Lloyd J. Austin, a West Point graduate who rose to the Army's elite ranks and marched through racial barriers in a 41-year career, won Senate confirmation on Friday to become the nation's first Black secretary of defense.
The 93-2 vote gave President Joe Biden his second Cabinet member; Avril Haines was confirmed on Wednesday as the first woman to serve as director of national intelligence. Biden is expected to win approval for others on his national security team in coming days, including Antony Blinken as secretary of state.
Mr. Biden is looking for Mr. Austin to restore stability atop the Pentagon, which went through two Senate-confirmed secretaries of defense and four who held the post on an interim basis during the Trump administration. The only senators who voted against Mr. Austin were Republicans Mike Lee of Utah and Josh Hawley of Missouri.
Before heading to the Pentagon, Mr. Austin wrote on Twitter that he is especially proud to be the first Black secretary of defense. “Let's get to work,” he wrote.
And a short time later he arrived at the Pentagon's River Entrance, where he was greeted by holdover Deputy Defense Secretary David Norquist, who has been the acting secretary since Wednesday, and Army Gen. Mark Milley, chairman of the Joint Chiefs of Staff. He didn't stop to answer reporters' questions but said he looks forward to dealing with the press.
The Pentagon said that after being sworn in and getting an intelligence briefing, Austin would hold a meeting on COVID-19 with senior civilian and military officials. He also planned to speak by phone with NATO Secretary General Jens Stoltenberg and to receive briefings about China and the Middle East.
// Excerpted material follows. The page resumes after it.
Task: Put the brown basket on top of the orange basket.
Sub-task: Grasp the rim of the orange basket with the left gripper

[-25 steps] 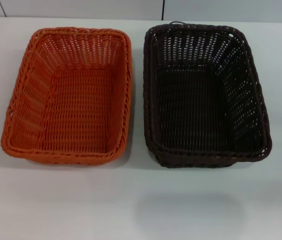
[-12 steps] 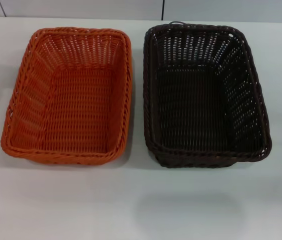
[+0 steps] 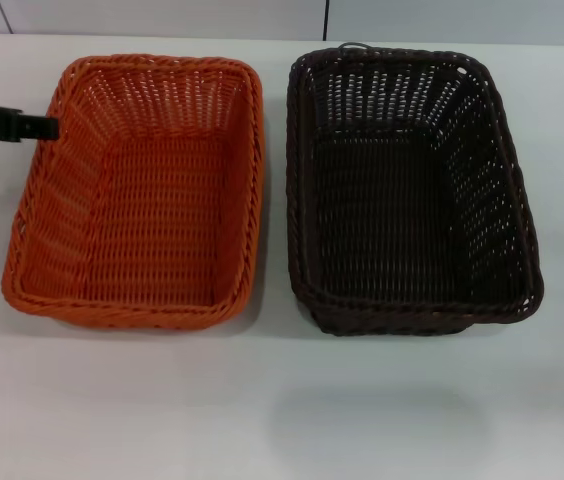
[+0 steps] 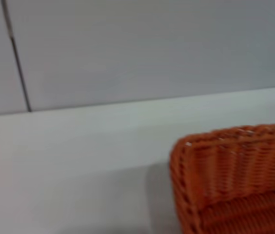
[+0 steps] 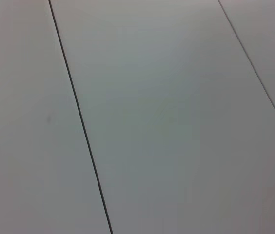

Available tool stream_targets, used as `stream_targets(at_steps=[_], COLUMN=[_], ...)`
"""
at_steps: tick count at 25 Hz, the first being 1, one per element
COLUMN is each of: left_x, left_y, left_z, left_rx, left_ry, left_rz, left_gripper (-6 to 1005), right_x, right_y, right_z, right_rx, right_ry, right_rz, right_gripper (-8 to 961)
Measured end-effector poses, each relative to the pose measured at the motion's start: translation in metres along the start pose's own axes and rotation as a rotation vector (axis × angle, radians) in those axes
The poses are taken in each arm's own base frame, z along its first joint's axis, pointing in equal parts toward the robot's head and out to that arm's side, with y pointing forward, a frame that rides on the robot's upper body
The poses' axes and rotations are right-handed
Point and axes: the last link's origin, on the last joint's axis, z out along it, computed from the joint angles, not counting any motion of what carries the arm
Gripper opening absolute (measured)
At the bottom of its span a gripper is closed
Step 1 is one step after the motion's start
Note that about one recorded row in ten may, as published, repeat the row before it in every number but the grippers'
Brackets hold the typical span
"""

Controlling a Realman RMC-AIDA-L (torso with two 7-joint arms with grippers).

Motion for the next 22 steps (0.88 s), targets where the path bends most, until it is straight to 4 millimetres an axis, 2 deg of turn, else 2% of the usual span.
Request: stream_targets(at_steps=[5, 12, 22], left_x=[-0.009, -0.023, -0.029], left_y=[0.01, 0.004, -0.001], left_z=[0.007, 0.021, 0.03], left_rx=[-0.043, -0.037, -0.026], left_ry=[-0.028, -0.066, -0.072], left_rz=[-0.003, -0.036, -0.063], left_gripper=[804, 805, 805], right_x=[0.0, 0.0, -0.001], right_y=[0.0, 0.0, -0.001], right_z=[0.0, 0.002, 0.002], right_rx=[0.0, -0.005, -0.006], right_ry=[0.0, -0.002, -0.003], right_rz=[0.0, -0.006, -0.009], right_gripper=[830, 830, 831])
Mr. Austin's confirmation was complicated by his status as a recently retired general. He required a waiver of a legal prohibition on a military officer serving as secretary of defense within seven years of retirement. Austin retired in 2016 after serving as the first Black general to head U.S. Central Command. He was the first Black vice chief of staff of the Army in 2012 and also served as director of the Joint Staff, a behind-the-scenes job that gave him an intimate view of the Pentagon's inner workings.
The House and the Senate approved the waiver on Thursday, clearing the way for the Senate confirmation vote.
At his confirmation hearing Tuesday, Mr. Austin said he had not sought the nomination but was ready to lead the Pentagon without clinging to his military status and with full awareness that being a political appointee and Cabinet member requires “a different perspective and unique duties from a career in uniform.”
As vice president, Mr. Biden worked closely with Mr. Austin in 2010-11 to wind down U.S. military involvement in Iraq while Mr. Austin was the top U.S. commander in Baghdad. American forces withdrew entirely, only to return in 2014 after the Islamic State extremist group captured large swaths of Iraqi territory. At Central Command, Austin was a key architect of the strategy to defeat IS in Iraq and Syria.